For more information visit www.nikonsmallworld.com

 


SAVED BY A WHALE

A Dutch train that smashed through a barrier at a Metro station near Rotterdam has avoided certain calamity by landing on a whale’s tail.

The accident took place at the town of Spijkenisse. Fortunately, after shooting through the buffer at the station and careering to the end of the line, the engine landed on a 10m sculpture of a whale’s tail. The sculpture – by artist Maarten Struijs – was erected in 2002. It actually comprises two tails, and is constructed in reinforced polyester.

Bizarrely, the sculpture is titled Saved by the Whale’s Tail – though, as Struijs admits, he never imagined it might actually save anything, let alone a train. There were no passengers inside the train, and the driver was unharmed.

 


ADRIFT IN ICE FOR 398 DAYS

A German research icebreaker has returned home after drifting 3,400km locked in Arctic ice – all part of a study to gain new information about the earth’s climate.

The RV Polarstern is back in Bremerhaven, the end of a voyage known as the ‘Mosaic’ expedition to research the climate system in the central Arctic. She left Tromsø, Norway, on September 20 last year. Mosaic is short for Multidisciplinary Drifting Observatory for the Study of Arctic Climate.

Orchestrated by Bremerhaven’s Alfred Wegener Institute (AWI), hundreds of scientists from 20 countries took part in the initiative, swapping places over the duration of the voyage. More than 80 research institutes were involved.

Researchers were able to collect data about sea ice, the ocean, ecosystems and biogeochemistry at temperatures as low as minus 42.3o

Celsius. Seven icebreakers and research ships were used to replenish supplies and allow personnel changes.

 


DROWNED CARS

The fate of the cars became clear a few weeks ago when the VB10000 heavy-lift crane – after delays caused by Covid-19 and the hurricane season – was finally able to begin lifting pieces of the capsized vessel on to waiting barges.

Using a 75mm anchor chain in a ‘sawing’ motion, salvagers first cut the wreck into eight pieces weighing between 2,700 and 4,000 tons each. These sections are being transported to a recycling facility on shore.

Owned by US engineering firm Versabar, the VB10000 was originally designed for erecting and decommissioning offshore oil and gas platforms. Its twin-gantry cranes have a lifting capacity of 7,500 tons.

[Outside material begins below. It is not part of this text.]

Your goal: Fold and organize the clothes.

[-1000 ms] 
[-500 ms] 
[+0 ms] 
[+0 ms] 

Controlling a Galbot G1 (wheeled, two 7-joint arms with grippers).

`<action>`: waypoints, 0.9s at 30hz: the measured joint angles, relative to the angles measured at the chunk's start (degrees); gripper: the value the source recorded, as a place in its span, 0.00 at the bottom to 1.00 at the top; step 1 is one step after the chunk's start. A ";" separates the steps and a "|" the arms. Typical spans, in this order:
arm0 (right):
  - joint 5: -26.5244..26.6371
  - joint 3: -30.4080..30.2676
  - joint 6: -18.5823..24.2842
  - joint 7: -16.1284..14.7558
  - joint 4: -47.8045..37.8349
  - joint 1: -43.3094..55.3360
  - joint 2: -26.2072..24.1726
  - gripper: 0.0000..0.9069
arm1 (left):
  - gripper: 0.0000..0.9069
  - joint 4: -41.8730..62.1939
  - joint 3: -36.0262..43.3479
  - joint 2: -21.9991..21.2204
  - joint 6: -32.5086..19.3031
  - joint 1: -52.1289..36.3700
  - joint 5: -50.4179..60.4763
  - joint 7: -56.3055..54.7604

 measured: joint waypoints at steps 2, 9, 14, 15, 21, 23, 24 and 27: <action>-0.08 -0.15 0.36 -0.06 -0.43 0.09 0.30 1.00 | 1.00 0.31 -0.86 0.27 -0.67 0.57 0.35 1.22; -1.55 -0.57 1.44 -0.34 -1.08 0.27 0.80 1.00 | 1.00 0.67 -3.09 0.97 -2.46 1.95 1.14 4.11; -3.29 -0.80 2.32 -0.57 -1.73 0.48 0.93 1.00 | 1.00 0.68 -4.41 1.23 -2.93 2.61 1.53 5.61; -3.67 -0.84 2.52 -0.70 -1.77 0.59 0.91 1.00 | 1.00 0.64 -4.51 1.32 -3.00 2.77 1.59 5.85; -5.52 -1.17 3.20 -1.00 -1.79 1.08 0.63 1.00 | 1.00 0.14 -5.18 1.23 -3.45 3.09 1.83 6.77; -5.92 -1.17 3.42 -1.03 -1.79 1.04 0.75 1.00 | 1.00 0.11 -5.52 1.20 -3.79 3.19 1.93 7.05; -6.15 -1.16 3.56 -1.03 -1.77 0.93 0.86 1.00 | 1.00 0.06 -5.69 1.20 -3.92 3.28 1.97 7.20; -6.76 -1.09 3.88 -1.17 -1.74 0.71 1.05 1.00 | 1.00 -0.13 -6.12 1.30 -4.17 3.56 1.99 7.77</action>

It’s not clear what caused the Golden Ray to lose stability and run aground, but shifting cargo is believed to be a possible factor in the accident.

As for the vehicles? No golden ray beckons for them.

 


CHINA’S SUBMERSIBLE SETS RECORD

China’s newest submersible – the Fendouzhe (Striver) – has set a new dive record for the country, reaching the bottom of the western Pacific’s Mariana Trench at 10,909m.

This depth is some 18m short of the world record for the deepest dive set by American Victor Vescovo (10,927m) in the Mariana Trench in May 2019.

Fendouzhe carried three men in her record-breaking expedition, taking nearly four hours to reach the ocean floor. The dive was part of China’s strategy to explore the abundant deep-sea natural resources.